What you will do |
Set down the final stretch of the data, from the line that holds "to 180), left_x" through the last line, both included, with pictures left out.

Stored data |
────
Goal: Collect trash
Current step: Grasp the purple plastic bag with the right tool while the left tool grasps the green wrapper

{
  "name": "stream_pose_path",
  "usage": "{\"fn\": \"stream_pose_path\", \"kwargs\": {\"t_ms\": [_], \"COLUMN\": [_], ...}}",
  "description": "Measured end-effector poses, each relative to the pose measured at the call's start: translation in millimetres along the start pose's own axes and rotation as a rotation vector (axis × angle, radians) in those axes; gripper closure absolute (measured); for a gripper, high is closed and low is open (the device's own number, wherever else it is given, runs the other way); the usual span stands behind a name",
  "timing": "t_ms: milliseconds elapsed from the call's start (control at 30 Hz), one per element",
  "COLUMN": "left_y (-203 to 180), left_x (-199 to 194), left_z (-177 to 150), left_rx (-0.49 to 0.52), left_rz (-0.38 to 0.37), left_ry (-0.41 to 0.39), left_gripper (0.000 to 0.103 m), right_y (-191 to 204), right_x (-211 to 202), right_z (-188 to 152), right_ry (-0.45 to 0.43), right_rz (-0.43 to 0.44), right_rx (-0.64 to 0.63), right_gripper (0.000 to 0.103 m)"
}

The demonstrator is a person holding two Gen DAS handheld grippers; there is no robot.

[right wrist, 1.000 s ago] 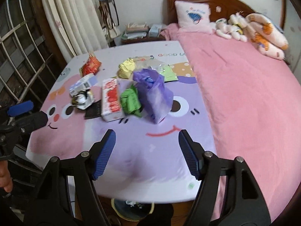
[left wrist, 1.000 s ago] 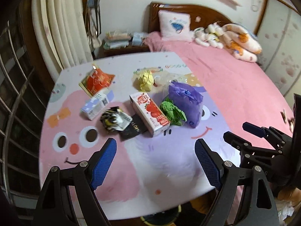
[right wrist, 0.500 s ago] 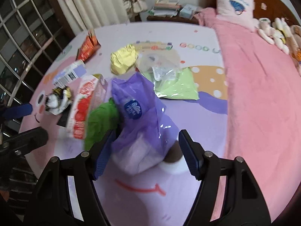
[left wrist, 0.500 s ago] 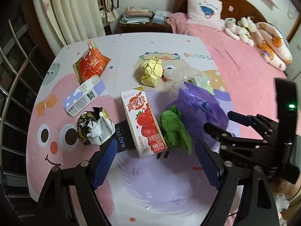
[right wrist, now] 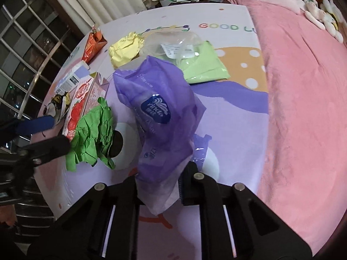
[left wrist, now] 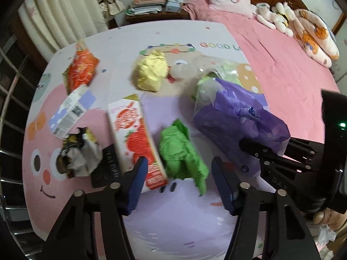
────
Solved exercise |
  "COLUMN": "left_y (-203 to 180), left_x (-199 to 194), left_z (-177 to 150), left_rx (-0.49 to 0.52), left_rz (-0.38 to 0.37), left_ry (-0.41 to 0.39), left_gripper (0.000 to 0.103 m), right_y (-191 to 204), right_x (-211 to 202), right_z (-188 to 152), right_ry (-0.45 to 0.43), right_rz (-0.43 to 0.44), right_rx (-0.64 to 0.63), right_gripper (0.000 to 0.103 m)"
}

The demonstrator is a person holding two Gen DAS handheld grippers; there is no robot.

[right wrist, 1.000 s ago] 
[left wrist, 1.000 s ago] 
[right wrist, 0.500 s ago] 
[left wrist, 0.500 s ago] 
[right wrist, now] 
[left wrist, now] 

This concludes the response to the exercise.